Agrarian Reform of 1861 in the Perception of the Peasants of Uman County of Kyiv Province
The paper deals with the agrarian reform of 1861 in the perception of the peasants of Uman county of Kyiv province (gubernia). It is noted that the changes did not justify the hopes of the main part of the population, though, on the one hand, the peasants received personal liberty, the right to own immovable property, to trade, to engage in crafts, to enter the guilds, to start a private business. However, on the other hand, the reform kept landlord land tenure, and the peasants had to pay redemption payments, poll and land taxes, and perform labour conscriptions. The attention is paid to the special indissoluble link of the peasant with the land, which since the beginning of time was perceived as private, despite the absence of any legal grounds for this. That is why the redemption operations were performed so emotionally and painfully, a persistence in the defense of land rights grew harder, and also appeared the readiness to conflict with the landlord, with the authorities, and intransigence in litigations, which lasted for decades. It is determined that in April-May the culmination of the peasants movement was reached, since during those months the promulgation and attempts of local implementation of the Statutes of February 19, 1861, took place. It is ascertained that in almost every settlement of Uman county the peasants resisted the reform of 1861 implementation.

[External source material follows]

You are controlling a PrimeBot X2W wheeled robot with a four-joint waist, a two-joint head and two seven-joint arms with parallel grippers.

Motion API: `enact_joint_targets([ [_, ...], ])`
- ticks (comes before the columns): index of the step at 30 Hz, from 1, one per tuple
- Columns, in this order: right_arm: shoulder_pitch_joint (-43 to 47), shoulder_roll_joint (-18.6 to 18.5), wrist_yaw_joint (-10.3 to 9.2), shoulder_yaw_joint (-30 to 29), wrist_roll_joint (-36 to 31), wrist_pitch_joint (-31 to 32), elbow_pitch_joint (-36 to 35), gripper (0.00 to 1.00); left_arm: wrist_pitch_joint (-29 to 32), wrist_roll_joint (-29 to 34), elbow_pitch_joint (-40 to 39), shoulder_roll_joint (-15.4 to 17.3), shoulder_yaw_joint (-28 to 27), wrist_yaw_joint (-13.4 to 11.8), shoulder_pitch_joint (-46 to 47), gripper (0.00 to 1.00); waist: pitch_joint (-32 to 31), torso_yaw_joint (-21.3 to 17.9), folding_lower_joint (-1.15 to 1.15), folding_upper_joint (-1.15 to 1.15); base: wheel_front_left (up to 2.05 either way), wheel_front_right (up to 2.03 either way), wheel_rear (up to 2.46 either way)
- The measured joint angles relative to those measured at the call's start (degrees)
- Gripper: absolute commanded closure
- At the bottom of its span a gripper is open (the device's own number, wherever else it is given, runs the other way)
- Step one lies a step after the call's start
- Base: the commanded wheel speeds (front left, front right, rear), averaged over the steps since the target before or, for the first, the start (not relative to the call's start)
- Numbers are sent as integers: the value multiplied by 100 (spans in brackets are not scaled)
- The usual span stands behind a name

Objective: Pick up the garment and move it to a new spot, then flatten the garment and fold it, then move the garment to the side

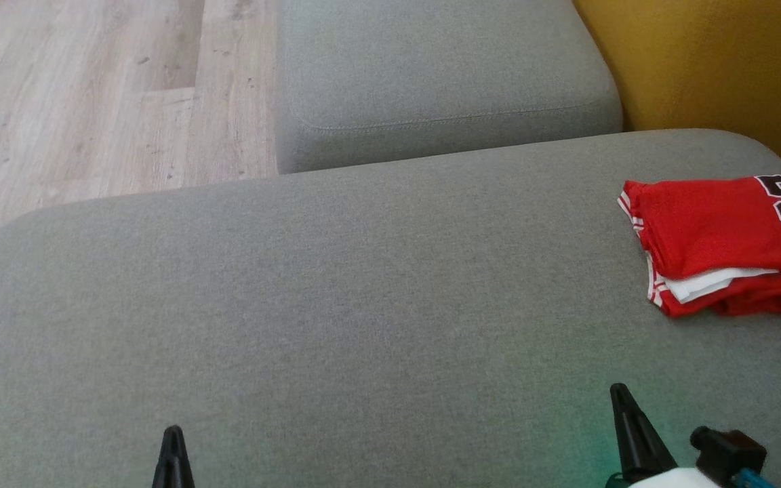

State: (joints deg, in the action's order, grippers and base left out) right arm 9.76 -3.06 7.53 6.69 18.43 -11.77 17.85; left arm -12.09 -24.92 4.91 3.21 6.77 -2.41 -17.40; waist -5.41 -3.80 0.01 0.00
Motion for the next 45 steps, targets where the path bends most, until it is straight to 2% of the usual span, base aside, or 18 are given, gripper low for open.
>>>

The growth of protest activity in the villages of Krasnyi Kut, Zelenkiv, Korsunka, Maidanetske, Rozsochovatets, Kryvets, Dovhenke, Kosenivka is considered in details. It is emphasized that the general lack of understanding and rejection of the conditions of the reform implementation became a favorable ground for the dissemination of rumors in the peasant environment, and for the unauthorized interpretation of the Manifesto of February 19, and that naturally caused the inevitable conflict with the authorities and, as a result, punishment for the display of freethinking and disobedience. The role of the clergy in carrying out the peasant reform of 1861 is traced. Attention is drawn to the fact that in a crisis situation peasants easily trusted the opinion of another person who was able to read and was literate. The author retraces the distribution of propaganda leaflets, brochures, among the people and conversion of peasants to so-called «reliable sources of information» which they perceived with absolute trust.